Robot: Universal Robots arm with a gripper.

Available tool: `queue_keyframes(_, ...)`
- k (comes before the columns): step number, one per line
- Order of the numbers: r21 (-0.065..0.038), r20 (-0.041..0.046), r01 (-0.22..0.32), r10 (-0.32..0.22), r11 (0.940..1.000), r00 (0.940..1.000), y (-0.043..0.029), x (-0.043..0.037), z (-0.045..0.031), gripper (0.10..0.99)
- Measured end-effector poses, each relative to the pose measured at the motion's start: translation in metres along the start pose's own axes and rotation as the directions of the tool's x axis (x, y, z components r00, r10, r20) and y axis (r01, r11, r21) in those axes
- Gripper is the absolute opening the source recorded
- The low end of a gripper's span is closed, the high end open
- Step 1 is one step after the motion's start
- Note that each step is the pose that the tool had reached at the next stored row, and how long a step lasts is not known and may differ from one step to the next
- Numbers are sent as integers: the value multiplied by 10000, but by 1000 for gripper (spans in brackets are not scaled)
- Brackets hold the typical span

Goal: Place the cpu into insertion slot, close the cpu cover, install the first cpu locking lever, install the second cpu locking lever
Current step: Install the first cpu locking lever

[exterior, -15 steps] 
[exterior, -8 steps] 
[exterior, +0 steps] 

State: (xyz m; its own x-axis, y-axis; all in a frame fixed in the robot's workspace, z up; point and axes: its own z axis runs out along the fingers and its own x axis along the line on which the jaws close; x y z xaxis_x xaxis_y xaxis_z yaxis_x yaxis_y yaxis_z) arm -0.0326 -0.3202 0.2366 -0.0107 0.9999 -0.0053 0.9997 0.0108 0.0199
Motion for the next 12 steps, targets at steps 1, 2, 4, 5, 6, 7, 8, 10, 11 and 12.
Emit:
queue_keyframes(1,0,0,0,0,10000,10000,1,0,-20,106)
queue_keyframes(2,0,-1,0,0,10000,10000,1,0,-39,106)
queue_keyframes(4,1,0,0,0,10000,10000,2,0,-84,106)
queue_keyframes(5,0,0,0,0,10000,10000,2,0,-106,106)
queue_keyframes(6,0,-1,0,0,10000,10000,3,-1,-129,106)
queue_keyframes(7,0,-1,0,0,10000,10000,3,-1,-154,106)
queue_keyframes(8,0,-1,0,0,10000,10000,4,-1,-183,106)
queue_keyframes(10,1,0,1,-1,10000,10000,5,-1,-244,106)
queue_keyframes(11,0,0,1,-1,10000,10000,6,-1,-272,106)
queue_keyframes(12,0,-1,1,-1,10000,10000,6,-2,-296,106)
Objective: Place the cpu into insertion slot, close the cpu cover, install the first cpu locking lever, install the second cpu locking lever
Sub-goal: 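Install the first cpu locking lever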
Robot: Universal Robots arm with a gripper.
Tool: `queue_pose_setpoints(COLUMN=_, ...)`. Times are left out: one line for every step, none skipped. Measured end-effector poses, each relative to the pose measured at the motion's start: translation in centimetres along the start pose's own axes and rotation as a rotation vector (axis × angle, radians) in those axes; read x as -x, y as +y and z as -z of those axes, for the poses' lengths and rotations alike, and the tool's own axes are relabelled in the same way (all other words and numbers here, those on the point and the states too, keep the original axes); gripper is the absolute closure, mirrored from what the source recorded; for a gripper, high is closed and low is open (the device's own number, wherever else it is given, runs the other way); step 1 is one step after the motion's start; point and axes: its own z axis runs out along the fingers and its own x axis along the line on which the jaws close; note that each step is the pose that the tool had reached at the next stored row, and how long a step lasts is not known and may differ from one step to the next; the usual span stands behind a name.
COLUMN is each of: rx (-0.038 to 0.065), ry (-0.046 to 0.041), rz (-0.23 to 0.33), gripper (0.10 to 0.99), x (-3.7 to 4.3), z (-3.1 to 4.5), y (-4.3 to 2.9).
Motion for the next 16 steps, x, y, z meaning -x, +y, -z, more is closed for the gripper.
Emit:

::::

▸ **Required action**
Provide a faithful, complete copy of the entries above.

▸ **Exercise solution**
Robot: Universal Robots arm with a gripper.

Available tool: `queue_keyframes(_, ...)`
- k (comes before the columns): step number, one per line
- Order of the numbers: r21 (-0.065..0.038), r20 (-0.041..0.046), r01 (-0.22..0.32), r10 (-0.32..0.22), r11 (0.940..1.000), r00 (0.940..1.000), y (-0.043..0.029), x (-0.043..0.037), z (-0.045..0.031), gripper (0.10..0.99)
- Measured end-effector poses, each relative to the pose measured at the motion's start: translation in metres along the start pose's own axes and rotation as the directions of the tool's x axis (x, y, z components r00, r10, r20) and y axis (r01, r11, r21) in those axes
- Gripper is the absolute opening the source recorded
- The low end of a gripper's span is closed, the high end open
- Step 1 is one step after the motion's start
- Note that each step is the pose that the tool had reached at the next stored row, and how long a step lasts is not known and may differ from one step to the next
- Numbers are sent as integers: the value multiplied by 10000, but by 1000 for gripper (spans in brackets are not scaled)
- Brackets hold the typical span

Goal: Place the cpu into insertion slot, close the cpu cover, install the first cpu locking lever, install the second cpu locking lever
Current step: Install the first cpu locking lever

[exterior, -15 steps] 
[exterior, -8 steps] 
[exterior, +0 steps] 

State: (xyz m; its own x-axis, y-axis; all in a frame fixed in the robot's workspace, z up; point and axes: its own z axis runs out along the fingers and its own x axis along the line on which the jaws close; x y z xaxis_x xaxis_y xaxis_z yaxis_x yaxis_y yaxis_z) arm -0.0326 -0.3202 0.2366 -0.0107 0.9999 -0.0053 0.9997 0.0108 0.0199
Motion for the next 12 steps, targets at steps 1, 2, 4, 5, 6, 7, 8, 10, 11 and 12.
Emit:
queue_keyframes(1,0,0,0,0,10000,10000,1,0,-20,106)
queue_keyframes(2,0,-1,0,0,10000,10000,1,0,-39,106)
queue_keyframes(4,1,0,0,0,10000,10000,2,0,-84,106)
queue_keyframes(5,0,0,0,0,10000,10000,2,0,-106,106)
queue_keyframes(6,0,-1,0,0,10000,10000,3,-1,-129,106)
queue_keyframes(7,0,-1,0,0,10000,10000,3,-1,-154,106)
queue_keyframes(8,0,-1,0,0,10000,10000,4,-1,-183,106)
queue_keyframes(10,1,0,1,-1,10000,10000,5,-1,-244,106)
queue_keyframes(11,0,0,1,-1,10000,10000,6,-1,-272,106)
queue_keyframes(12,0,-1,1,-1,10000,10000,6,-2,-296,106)
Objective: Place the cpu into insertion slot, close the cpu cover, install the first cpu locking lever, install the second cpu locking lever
Sub-goal: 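Install the first cpu locking lever
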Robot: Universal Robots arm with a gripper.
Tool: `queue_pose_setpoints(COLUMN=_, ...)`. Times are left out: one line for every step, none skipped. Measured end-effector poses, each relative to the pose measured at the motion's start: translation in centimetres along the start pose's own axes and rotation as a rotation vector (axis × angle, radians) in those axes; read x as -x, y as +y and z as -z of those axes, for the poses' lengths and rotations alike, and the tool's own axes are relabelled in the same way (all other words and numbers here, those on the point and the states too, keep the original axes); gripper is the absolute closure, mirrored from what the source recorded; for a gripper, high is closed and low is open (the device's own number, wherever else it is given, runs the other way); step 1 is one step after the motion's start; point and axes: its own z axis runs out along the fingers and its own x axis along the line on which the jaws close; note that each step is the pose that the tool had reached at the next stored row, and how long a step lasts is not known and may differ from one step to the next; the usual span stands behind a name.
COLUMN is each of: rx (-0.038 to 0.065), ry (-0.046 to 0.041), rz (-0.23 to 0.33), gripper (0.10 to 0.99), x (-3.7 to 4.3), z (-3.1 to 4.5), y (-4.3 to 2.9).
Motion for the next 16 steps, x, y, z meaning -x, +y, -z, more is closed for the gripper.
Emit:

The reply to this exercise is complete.